Across Europe, about one in five people say they rarely carry money. In Belgium, Denmark and Norway, debit and credit card use has hit record highs. In the U.K. cash use has halved in the last ten years with cash now used in only three out of every ten transactions.

Concerns might be raised over the impact of the reduction in the use of cash on parts of the population but there’s an even greater existential threat as a result of increased use of plastic and digital payment methods: fraud.

Retail fraud is on the increase. CNBC reported that last year the “level of fraud as a percentage of retailers’ revenues has climbed to 1.58 percent year to date from 1.47 percent,” compared to 2016.

Card-Not-Present

However, fraudsters have now turned their attention away from point of sale fraud to card-not-present (CNP) fraud which is becoming an organised crime activity.

According to Financial Fraud Action UK losses on UK issued cards totalled £618.0 million in 2016, a 9% increase from £567.5 million in 2015; the fifth consecutive year of increase and higher than the peak of £609.9 million seen in 2008.

At the same time, total spending on all debit and credit cards reached £904 billion in 2016, with 19.1 billion transactions made during the year.

In the U.K. the police’s Dedicated Card and Payment Crime Unit (DCPCU) has prevented £25m of payment fraud in the first half of 2018, including disrupting seven organised crime groups.

In addition, 8,651 stolen card numbers were recovered.

However, retailers say it’s difficult to verify someone’s identity online and the less advanced, less sophisticated legacy solutions still in use are no longer fit for purpose in the face of increased sophistication on the part of fraudsters.

The Game Just Got A Whole Lot Tougher

We take much for granted in this digital age and we embrace the ease and convenience which it presents to us.

But this also means that merchants and retailers must be ever more vigilant in the fight against fraud.

Techniques such as falsifying their location to get past standard fraud detection or making efforts to push fraud through in bursts before the new fraud patterns can be understood are becoming more commonplace.

The biggest trend the DCPCU are seeing is brokerage, or “fraud as a service”. Brokerage occurs when fraudsters carry out fraud on behalf of others.

For example, they might advertise an iPhone X for £750 on Facebook when the actual retail price is £999, use compromised card details to purchase the phone on behalf of the consumer and pocket the difference.

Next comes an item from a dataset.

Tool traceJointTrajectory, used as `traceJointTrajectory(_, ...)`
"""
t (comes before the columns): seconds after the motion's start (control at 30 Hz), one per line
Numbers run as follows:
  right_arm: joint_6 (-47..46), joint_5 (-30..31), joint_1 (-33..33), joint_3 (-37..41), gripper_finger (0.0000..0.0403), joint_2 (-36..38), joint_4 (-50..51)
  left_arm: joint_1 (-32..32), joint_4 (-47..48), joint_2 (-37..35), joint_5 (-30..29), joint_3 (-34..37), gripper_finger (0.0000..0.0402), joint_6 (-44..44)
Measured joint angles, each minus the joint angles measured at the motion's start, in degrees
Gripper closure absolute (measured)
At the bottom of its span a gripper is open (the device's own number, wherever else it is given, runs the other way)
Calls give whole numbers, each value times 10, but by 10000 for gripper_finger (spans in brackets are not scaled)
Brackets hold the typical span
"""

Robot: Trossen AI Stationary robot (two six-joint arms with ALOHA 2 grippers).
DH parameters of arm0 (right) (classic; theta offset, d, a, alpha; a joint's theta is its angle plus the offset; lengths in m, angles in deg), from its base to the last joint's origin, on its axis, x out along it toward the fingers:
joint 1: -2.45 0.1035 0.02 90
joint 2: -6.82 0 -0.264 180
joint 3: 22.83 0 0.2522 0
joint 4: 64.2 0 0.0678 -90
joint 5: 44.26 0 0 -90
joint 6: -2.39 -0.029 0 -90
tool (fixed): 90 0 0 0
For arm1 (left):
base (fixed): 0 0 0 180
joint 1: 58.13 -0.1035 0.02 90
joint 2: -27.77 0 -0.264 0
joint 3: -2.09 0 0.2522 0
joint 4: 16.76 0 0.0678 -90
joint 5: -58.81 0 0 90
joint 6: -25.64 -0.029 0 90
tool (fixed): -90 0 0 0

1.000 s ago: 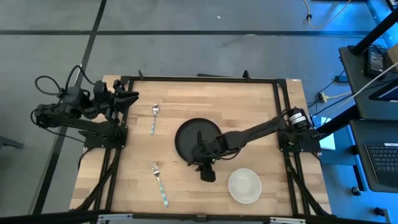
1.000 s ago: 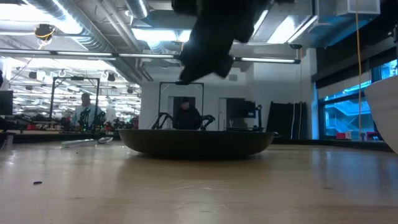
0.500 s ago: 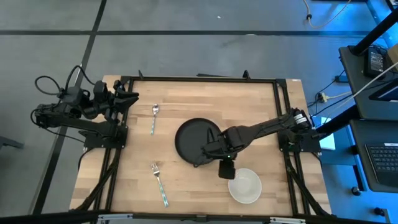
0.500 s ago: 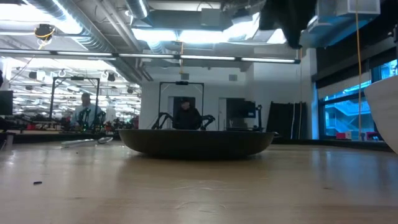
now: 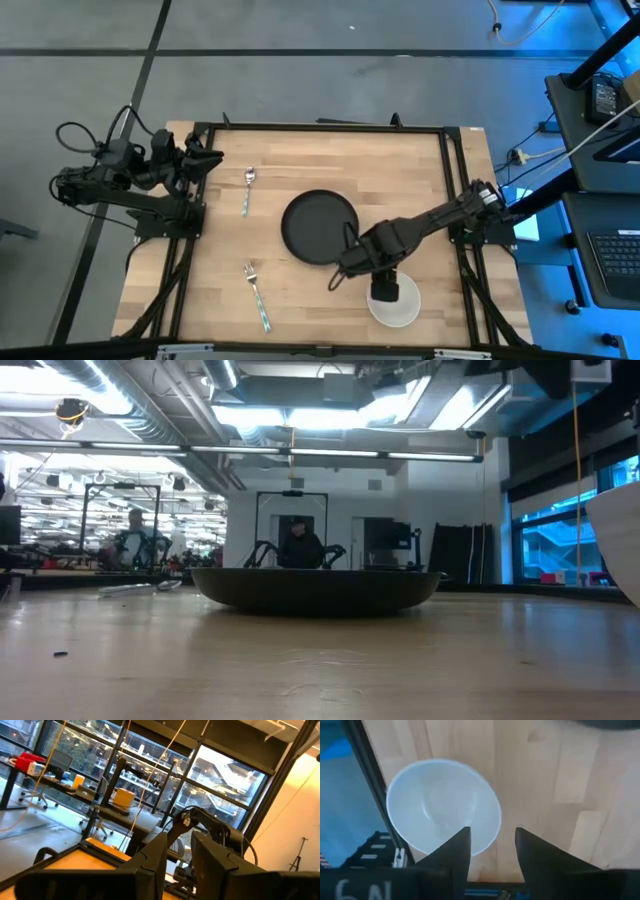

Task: Set table place
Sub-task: Put the bowl on the plate

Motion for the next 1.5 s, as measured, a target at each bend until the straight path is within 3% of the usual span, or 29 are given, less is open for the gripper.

Often the consumer has no idea that there’s a fraudster playing middle man due to the sophisticated scale of operations and marketing tactics they use.

Take Action

In the fight against CNP and online fraud there is however some good news.

First invented by CA Technologies, A Broadcom Company and Visa, the just-updated EMV® 3-D Secure protocol brings a new approach to authentication through a wider range of data, biometric authentication and an improved online experience.

With the new protocol, CA uses its patented neural networks to analyse fraud patterns in real time, using unique data such as transaction velocity.

Crucially, it is possible to share data between banks and merchants silently in the background, meaning authorization rates can be increased with no perceivable change to the checkout flow by customers.

So, if you’re thinking of cheating a retailer, better check first to see if they are running CA Technologies EMV 3DS fraud protections. Chances are they may very well be – in which case, the game’s up.